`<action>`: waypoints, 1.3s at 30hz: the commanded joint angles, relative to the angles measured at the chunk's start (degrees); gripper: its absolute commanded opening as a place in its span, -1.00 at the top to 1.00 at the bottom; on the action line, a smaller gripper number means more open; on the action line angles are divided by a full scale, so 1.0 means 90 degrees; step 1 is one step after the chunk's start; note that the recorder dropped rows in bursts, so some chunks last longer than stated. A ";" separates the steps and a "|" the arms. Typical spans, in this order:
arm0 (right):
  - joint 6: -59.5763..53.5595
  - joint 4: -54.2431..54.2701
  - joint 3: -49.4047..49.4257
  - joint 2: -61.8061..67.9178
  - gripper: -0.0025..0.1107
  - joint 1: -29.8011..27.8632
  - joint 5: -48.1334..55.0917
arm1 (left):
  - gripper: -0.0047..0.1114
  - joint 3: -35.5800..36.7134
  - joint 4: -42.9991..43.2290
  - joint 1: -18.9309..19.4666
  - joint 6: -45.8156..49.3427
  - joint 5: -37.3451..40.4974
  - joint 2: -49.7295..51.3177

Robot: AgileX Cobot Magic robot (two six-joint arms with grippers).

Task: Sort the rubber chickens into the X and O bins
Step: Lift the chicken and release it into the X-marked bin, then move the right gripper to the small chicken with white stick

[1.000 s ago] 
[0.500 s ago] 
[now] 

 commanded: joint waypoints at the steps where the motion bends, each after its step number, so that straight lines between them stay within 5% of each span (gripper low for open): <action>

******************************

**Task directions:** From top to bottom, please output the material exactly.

**Your response:**
`<action>`: waypoints, 1.3s at 30hz: the commanded joint angles, relative to the angles measured at the chunk's start (degrees); gripper: its absolute commanded opening as a place in its span, -1.00 at the top to 1.00 at the bottom; on the action line, a smaller gripper number means more open; on the action line angles are divided by a full scale, so 1.0 means 90 degrees; step 1 is one step after the chunk's start; note that the recorder dropped rows in bursts, so some chunks last longer than stated. A ";" separates the steps and a "|" the arms. Typical spans, in this order:
arm0 (right):
  - joint 6: -59.5763..53.5595
  - joint 4: -54.2431..54.2701
  - joint 3: -49.4047..49.4257
  - joint 2: -61.8061..67.9178
  - gripper: -0.0025..0.1107
  - joint 1: -29.8011..27.8632
  - joint 5: -48.1334..55.0917
arm1 (left):
  - gripper: -0.0047..0.1114
  - joint 3: -35.5800..36.7134
  - joint 4: -42.9991..43.2290
  - joint 1: -18.9309..19.4666
  - joint 6: -45.8156..49.3427
  - joint 5: -37.3451..40.4974
  - joint 2: -49.7295..51.3177

Robot: AgileX Cobot Magic robot (two six-joint arms with grippers).

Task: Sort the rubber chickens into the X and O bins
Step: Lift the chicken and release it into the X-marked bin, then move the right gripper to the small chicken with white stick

[1.000 s ago] 
[0.500 s ago] 
[now] 

 commanded: joint waypoints at the steps where the motion bends, each after its step number, so that straight lines between them stay within 5% of each span (gripper low for open): <action>

This exercise requires nothing further.